I love writing. I love blogging-doing this. WordPress is very powerful as with it we have the world at our fingertips and can reach so, so many people in so many different places. It is truly a blessing for me. A release, a catharsis.

I am okay where I am now. We all are. We don’t have to be particular somebodies. We must take what we have and try hardest to give the world the best we have to offer. I believe you can make just as great of a difference in this world without a PhD as with one. Its all in how we carry ourselves.

Number one! Love. Share it-for in doing so you will never have too much!

Part of love is to Forgive. You will be set free and get the most out of life. Resentment is poison to the soul.

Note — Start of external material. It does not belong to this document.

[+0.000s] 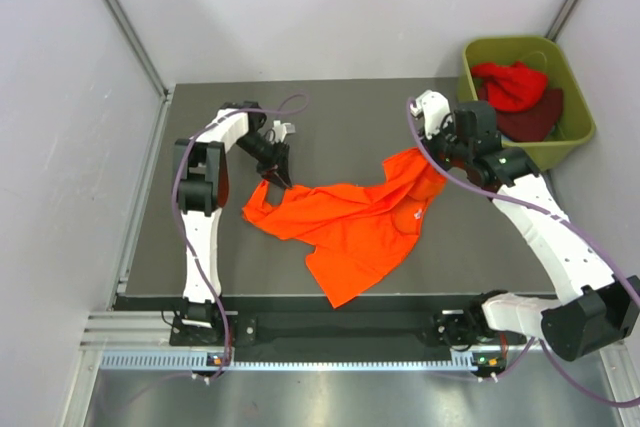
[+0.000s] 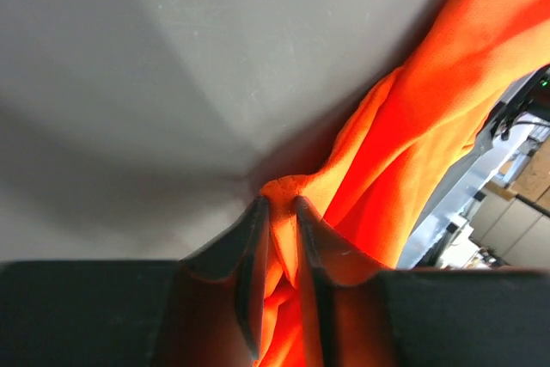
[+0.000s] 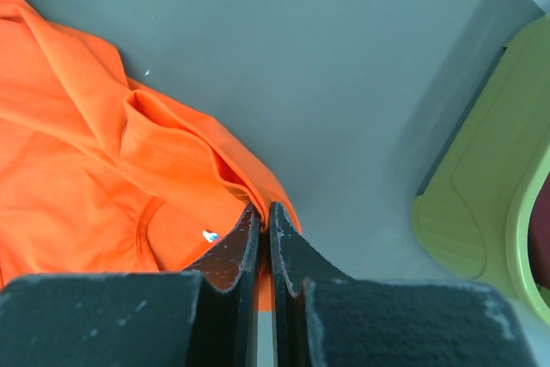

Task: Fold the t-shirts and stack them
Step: Flatten the tshirt out

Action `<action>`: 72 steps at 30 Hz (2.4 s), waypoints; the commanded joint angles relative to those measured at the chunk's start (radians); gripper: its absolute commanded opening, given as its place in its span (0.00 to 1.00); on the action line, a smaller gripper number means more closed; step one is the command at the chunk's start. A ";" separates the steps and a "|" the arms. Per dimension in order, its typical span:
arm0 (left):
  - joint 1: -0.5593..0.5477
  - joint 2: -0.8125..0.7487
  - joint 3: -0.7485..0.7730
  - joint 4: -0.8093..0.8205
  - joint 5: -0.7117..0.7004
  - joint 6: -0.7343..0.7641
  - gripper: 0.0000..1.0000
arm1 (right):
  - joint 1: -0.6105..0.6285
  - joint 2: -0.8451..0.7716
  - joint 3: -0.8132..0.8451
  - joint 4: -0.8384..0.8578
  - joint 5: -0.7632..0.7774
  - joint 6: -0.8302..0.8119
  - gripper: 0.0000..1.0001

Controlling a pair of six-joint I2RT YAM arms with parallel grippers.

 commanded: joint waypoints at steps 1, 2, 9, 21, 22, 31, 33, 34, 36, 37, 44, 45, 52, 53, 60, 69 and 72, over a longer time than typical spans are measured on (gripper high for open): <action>0.002 0.011 0.026 0.015 0.032 -0.002 0.13 | -0.017 -0.033 -0.006 0.040 -0.016 0.003 0.00; 0.002 0.013 0.029 0.016 0.032 -0.002 0.07 | -0.019 -0.033 -0.007 0.040 -0.016 0.003 0.00; 0.003 -0.042 0.093 0.002 0.010 0.005 0.00 | -0.023 -0.034 0.000 0.060 0.003 0.005 0.00; 0.003 -0.447 0.190 0.027 -0.109 0.021 0.00 | -0.088 -0.005 0.218 0.135 0.155 0.032 0.00; 0.003 -0.475 0.179 0.027 -0.119 0.024 0.00 | -0.103 -0.003 0.229 0.138 0.181 0.040 0.00; 0.014 -0.794 0.148 0.104 -0.229 -0.005 0.00 | -0.161 -0.068 0.278 0.123 0.147 0.097 0.00; 0.014 -0.858 0.161 0.104 -0.222 -0.002 0.00 | -0.163 -0.086 0.301 0.101 0.124 0.105 0.00; 0.014 -0.880 0.161 0.104 -0.211 -0.001 0.00 | -0.163 -0.103 0.330 0.088 0.109 0.109 0.00; 0.014 -0.950 0.151 0.090 -0.192 0.012 0.00 | -0.163 -0.146 0.353 0.040 0.086 0.114 0.00; 0.013 -1.004 0.144 0.087 -0.176 0.013 0.00 | -0.163 -0.166 0.359 0.014 0.052 0.115 0.00; 0.014 -1.250 0.006 0.088 -0.166 0.027 0.00 | -0.161 -0.336 0.442 -0.161 -0.005 0.092 0.00; 0.014 -1.270 0.003 0.096 -0.172 0.028 0.00 | -0.163 -0.371 0.450 -0.178 -0.003 0.085 0.00; 0.014 -1.356 0.076 0.134 -0.228 0.035 0.00 | -0.163 -0.439 0.582 -0.323 0.047 0.097 0.00; 0.014 -1.357 0.079 0.142 -0.229 0.029 0.00 | -0.163 -0.442 0.592 -0.331 0.047 0.098 0.00; 0.014 -1.325 -0.023 0.159 -0.258 0.028 0.00 | -0.169 -0.395 0.579 -0.301 -0.002 0.060 0.00; 0.014 -1.190 -0.454 0.508 -0.418 0.087 0.00 | -0.167 -0.059 0.422 -0.061 -0.101 0.147 0.00; 0.029 -1.075 -0.494 0.585 -0.452 0.102 0.00 | -0.169 0.102 0.401 0.004 -0.111 0.174 0.00</action>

In a loving manner, with a cheerful heart, reach out to help others, lift them up. We are all brought down enough by the news, the media, and our own self doubt.

Love is the true currency of life, of wealth! I would say that about Judgement Day as well. We will leave this world with as rich of a reward as the love we held in our hearts and shared.

I am working on myself. We are all works in progress, and its not over until that last breath.